:: PROBLEM DETAILS ::
Output the line containing "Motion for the" exactly. Do the same for every line after it through the end of the material, and output nothing else.

:: SOURCE DATA ::
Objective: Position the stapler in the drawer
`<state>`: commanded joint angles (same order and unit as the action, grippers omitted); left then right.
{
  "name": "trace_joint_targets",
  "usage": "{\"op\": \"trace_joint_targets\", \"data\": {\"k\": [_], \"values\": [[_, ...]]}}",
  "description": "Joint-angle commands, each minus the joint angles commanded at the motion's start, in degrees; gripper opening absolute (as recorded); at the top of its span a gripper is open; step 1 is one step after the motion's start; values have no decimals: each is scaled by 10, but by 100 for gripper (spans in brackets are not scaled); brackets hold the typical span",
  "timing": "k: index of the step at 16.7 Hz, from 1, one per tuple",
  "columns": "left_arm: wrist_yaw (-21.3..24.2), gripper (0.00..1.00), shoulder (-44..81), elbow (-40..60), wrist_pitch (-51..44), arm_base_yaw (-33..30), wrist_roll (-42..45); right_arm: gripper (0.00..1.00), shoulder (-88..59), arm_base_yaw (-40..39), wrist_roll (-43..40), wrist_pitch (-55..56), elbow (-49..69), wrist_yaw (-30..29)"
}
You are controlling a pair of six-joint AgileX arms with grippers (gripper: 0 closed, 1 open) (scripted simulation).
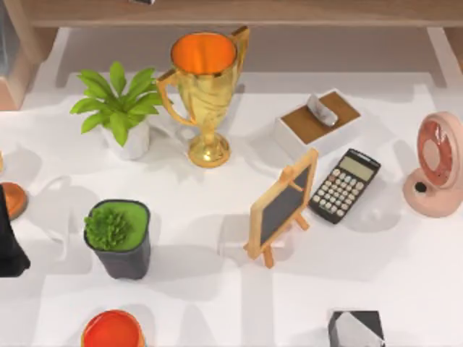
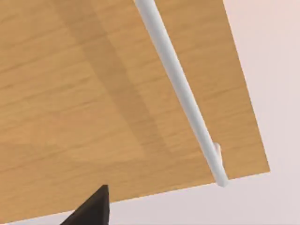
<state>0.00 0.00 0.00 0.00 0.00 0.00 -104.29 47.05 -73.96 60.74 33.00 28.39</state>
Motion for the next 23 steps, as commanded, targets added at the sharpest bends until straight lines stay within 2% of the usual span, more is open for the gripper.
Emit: {"op": "trace_joint_targets", "data": {"k": [6,11,14,18,23], "values": [[0,100,0,0,0,0,0,100,93,-41,161,-436,79,-114],[0,100,0,0,0,0,0,100,161,-133,299,-810,136,-198],[0,100,0,0,0,0,0,100,188,-200,369,-989,164,-237],[0,100,0,0,0,0,0,100,202,-280,431,-1142,190,-271],[0,100,0,0,0,0,0,100,203,-318,454,-1198,200,-283]]}}
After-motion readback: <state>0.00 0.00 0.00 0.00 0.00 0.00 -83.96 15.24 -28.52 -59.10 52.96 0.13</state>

:: ANSWER SECTION ::
Motion for the next 23 steps, as commanded, targets added at the sharpest bends until straight lines stay within 2% of the usual span, more is open for the gripper.
Emit: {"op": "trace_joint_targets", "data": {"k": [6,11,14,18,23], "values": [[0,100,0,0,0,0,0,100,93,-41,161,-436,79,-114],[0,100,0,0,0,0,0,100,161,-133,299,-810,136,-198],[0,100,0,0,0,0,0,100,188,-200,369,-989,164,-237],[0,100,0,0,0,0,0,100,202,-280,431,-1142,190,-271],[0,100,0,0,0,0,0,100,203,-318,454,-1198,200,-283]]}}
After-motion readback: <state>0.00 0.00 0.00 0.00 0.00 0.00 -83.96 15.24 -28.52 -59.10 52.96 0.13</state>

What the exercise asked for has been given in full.